The researchers say the Nanotrap treatment it could be administered via a nasal spray and could also be used on variants of the virus, leading to a potential new way to inhibit the virus.
The results have been published in the journal Matter.
Trapping the virus
The team designed the Nanotrap by looking into the mechanism coronavirus uses to bind to cells: a spike-like protein on its surface that binds to a human cell’s ACE2 receptor protein. They created nanoparticles made of FDA-approved polymers and phospholipids with a high density of ACE2 proteins on their surface, as well as designing other nanoparticles with neutralising antibodies on their surfaces. The particles are about 500 nanometres in diameter which is much smaller than a cell, meaning they can reach more areas inside the body and effectively trap the virus.
To date, both ACE2 proteins and neutralising antibodies have been used in treatments for COVID-19, but by attaching them to nanoparticles, the researchers created an even more robust system for trapping and eliminating the virus.
Assistant Professor Jun Huang, whose lab led the research, said: “Since the pandemic began, our research team has been developing this new way to treat COVID-19. We have done rigorous testing to prove that these Nanotraps work, and we are excited about their potential.”

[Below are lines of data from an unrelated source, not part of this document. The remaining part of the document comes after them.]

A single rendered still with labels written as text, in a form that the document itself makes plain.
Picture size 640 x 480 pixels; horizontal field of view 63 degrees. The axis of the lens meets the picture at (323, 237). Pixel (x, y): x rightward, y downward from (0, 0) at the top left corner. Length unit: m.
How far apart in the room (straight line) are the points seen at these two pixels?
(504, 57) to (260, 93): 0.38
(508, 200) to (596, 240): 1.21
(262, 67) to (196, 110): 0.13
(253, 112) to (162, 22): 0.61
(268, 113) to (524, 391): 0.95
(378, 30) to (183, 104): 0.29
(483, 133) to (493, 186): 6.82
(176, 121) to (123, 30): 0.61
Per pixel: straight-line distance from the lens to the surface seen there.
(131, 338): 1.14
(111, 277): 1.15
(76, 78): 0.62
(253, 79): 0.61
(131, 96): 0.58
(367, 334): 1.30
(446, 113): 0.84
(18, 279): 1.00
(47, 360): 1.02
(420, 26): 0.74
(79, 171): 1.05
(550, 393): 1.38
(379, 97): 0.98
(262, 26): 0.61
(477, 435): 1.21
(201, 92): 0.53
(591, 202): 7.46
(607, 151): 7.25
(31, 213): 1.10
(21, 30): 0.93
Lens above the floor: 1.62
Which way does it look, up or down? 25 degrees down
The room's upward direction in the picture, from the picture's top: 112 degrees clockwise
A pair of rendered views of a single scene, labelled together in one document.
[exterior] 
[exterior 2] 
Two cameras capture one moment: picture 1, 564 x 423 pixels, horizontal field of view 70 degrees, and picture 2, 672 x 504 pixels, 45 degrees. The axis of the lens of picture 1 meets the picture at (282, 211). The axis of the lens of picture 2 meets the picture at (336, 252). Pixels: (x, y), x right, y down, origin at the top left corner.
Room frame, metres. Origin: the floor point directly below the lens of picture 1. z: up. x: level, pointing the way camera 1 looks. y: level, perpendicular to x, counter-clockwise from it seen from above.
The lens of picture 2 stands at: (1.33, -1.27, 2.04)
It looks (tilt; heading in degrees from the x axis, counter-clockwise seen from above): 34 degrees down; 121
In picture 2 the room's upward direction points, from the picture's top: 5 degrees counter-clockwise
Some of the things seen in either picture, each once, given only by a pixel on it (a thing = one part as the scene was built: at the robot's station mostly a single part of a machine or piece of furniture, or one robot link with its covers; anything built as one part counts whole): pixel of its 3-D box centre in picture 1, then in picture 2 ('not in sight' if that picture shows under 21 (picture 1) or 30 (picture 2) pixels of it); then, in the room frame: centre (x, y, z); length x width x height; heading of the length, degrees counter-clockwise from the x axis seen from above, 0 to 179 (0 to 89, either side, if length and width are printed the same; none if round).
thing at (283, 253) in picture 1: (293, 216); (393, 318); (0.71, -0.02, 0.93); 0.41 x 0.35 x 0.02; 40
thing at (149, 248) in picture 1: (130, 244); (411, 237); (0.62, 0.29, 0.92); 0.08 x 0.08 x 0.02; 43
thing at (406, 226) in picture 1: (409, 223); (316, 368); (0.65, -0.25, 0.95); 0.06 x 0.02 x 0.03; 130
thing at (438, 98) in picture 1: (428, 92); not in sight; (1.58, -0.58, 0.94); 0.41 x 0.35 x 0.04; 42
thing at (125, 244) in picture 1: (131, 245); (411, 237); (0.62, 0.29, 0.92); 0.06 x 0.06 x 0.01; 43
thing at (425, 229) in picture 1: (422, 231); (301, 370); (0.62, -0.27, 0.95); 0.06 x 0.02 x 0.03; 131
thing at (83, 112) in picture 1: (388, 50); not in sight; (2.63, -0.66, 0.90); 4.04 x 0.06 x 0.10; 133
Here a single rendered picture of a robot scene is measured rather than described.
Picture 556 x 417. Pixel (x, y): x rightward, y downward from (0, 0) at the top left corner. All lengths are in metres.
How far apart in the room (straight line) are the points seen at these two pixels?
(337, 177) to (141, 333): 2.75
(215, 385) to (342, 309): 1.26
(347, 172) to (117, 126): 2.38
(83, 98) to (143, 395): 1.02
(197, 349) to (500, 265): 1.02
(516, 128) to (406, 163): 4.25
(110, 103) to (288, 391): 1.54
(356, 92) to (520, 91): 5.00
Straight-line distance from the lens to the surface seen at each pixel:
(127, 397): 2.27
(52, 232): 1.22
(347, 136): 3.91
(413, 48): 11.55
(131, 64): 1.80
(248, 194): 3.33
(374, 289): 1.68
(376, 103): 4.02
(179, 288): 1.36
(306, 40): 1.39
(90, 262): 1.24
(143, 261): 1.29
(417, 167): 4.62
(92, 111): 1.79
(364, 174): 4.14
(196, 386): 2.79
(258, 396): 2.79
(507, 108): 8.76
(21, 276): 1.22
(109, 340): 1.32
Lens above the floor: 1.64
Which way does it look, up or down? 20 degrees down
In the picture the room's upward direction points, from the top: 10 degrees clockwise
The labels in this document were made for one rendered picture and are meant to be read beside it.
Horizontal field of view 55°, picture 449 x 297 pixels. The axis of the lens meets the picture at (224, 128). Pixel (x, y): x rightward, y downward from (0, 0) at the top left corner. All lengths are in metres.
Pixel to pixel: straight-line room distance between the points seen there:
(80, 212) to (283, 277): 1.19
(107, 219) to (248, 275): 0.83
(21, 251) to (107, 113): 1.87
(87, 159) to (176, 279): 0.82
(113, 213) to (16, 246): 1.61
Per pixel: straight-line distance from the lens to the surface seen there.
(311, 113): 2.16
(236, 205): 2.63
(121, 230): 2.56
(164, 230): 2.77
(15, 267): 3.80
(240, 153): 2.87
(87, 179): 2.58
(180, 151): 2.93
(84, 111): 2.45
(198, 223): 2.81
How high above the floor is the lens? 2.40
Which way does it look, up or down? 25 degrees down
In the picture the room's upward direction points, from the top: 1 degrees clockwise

Innovating COVID-19 treatment
The team also tested the particles’ efficacy on a pseudovirus in human lung cells in tissue culture plates and an ex vivo lung perfusion system, finding that they completely blocked entry into the cells and lungs. They also worked with researchers at Argonne National Laboratory to test the Nanotraps with a live virus in an in vitro system, finding the system inhibited the virus ten times better than neutralising antibodies or soluble ACE2 alone.
Graduate student, Jill Rosenberg, said the Nanotrap is a powerful development as it is easily modulated. Rosenberg said: “We can switch out different antibodies or proteins or target different immune cells, based on what we need with new variants.”
No toxicity was found in an animal model, and the researchers now hope to further test the system, including more tests with a live virus and on the many virus variants. They say the Nanotrap is also possible to serve as a vaccine by optimising the Nanotrap formulation, creating an ultimate therapeutic system for the virus.